There are a lot of benchmarking papers and it’s important to keep in mind that they are each focused on specific applications. Different assemblers may be better suited to different applications and there is not yet one assembler that far out-weighs the rest for all applications. One recent independent study where tools were benchmarked for use with prokaryote whole genome sequencing for various aspects found that Flye was one of the top assemblers and made the fewest sequence errors in comparison to other tools for this application but notably used the most RAM: Flye used 8-16 Gb vs. 8 Gb or less for all other assemblers (Wick and Holt 2021).
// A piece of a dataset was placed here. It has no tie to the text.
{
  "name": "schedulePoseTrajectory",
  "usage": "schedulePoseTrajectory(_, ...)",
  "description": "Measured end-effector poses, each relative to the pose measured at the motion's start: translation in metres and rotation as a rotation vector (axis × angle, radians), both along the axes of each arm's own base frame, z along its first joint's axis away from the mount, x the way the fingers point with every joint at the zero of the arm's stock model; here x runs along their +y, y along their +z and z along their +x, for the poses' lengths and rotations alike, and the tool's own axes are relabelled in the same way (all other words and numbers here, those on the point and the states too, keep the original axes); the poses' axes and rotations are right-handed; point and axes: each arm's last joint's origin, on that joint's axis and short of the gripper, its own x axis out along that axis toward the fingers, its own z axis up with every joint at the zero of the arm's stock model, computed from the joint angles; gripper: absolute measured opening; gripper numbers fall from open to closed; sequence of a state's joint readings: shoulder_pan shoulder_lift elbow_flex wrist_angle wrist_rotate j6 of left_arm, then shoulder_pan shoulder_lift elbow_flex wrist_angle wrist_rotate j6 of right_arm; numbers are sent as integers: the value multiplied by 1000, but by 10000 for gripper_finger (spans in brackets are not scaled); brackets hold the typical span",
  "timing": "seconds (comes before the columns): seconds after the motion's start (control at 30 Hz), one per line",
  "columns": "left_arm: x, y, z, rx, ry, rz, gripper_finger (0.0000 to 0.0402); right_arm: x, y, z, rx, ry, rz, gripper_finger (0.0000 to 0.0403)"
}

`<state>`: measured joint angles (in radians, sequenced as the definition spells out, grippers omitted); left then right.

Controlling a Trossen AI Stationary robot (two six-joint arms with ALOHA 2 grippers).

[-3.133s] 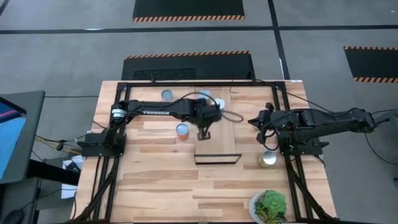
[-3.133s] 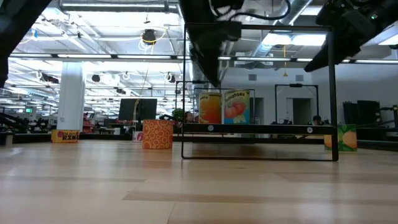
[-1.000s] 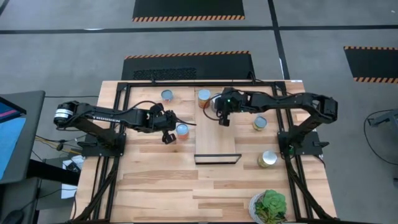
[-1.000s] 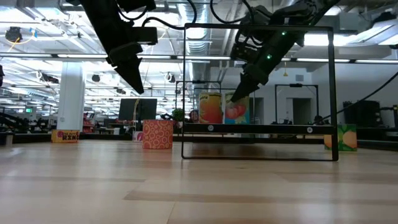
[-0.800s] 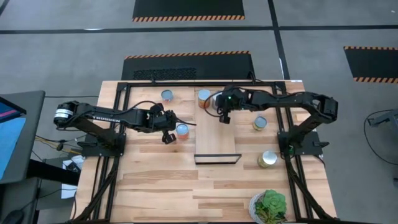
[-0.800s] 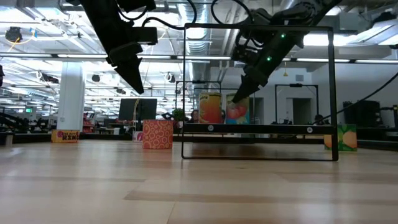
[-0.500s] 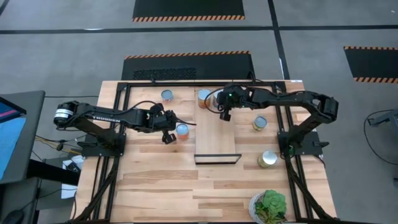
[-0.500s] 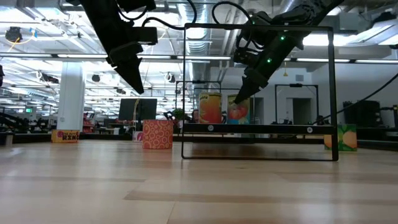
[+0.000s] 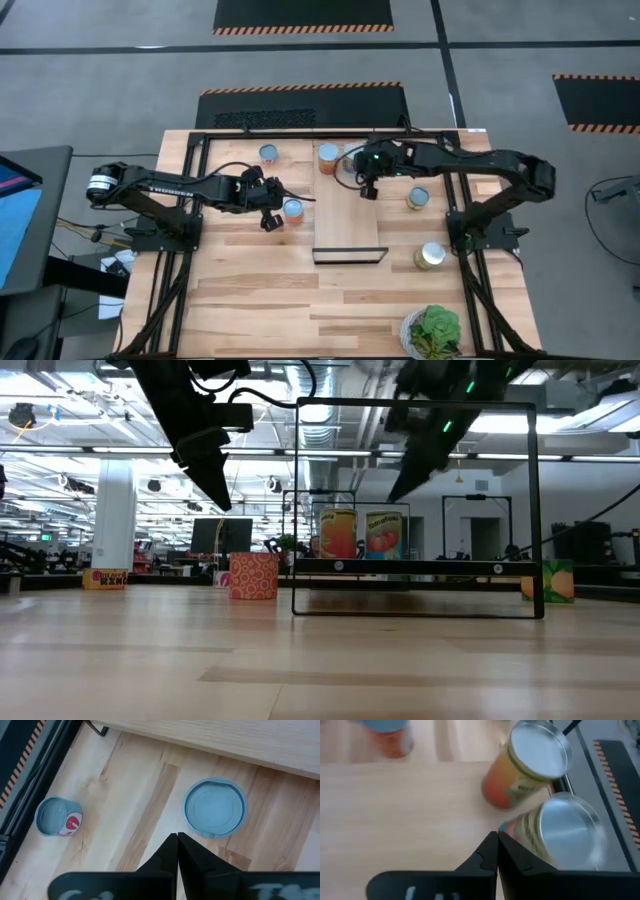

Most people these days are likely to have access to 16 Gb on a regular laptop. Canu had the longest run time of 1 to 6 hours, where as Flye’s average was 15 minutes making it easier to carry out full analysis in a reasonable amount of time. Another paper benchmarking assembly tools for the application of plant genome assemblies concluded that Flye and Canu were best for creating accurate assemblies (Jung et al. 2020).
From our own experience, we have found Flye to be reliable and able to resolve assemblies in most cases. It generally represents an improvement in consensus accuracy and a decrease in assembly time, compared to other tools we have used in the past. We also find it very user friendly, requiring less configuration than some other tools.
For some datasets Flye fails to complete assemblies after a substantial amount of time and consistently failed to assemble certain datasets at all so we have needed to use of other assemblers. Whilst Flye is often our go to assembler for each workflow we research and experiment with various options to find the most suitable in each case.
Experimental design as well as other tools used before assembling may also have an impact on results for example filtering on read length, quality score filtering, removing adapters or identifying areas within reads that are low quality may help when an assembly fails. When looking to find a robust assembly, it can be worth using more than one assembler and comparing results.
Assembly is an ongoing area of research with improvements to speed and accuracy being made continually by algorithm experts. Flye is often our first choice of assembler due to its broad applicability, it’s speed and reliability in solving an assembly but it is not the only assembler that we use. We continually review tools and look forward to future developments and improvements.
Wick, R.R. and Holt, K.E. 2021. Benchmarking of long-read assemblers for prokaryote whole genome sequencing. F1000Research 8, p. 2138. doi: 10.12688/f1000research.21782.4.
Jung, H. et al. 2020. Comparative Evaluation of Genome Assemblers from Long-Read Sequencing for Plants and Crops. Journal of Agricultural and Food Chemistry 68(29), pp. 7670–7677. doi: 10.1021/acs.jafc.0c01647.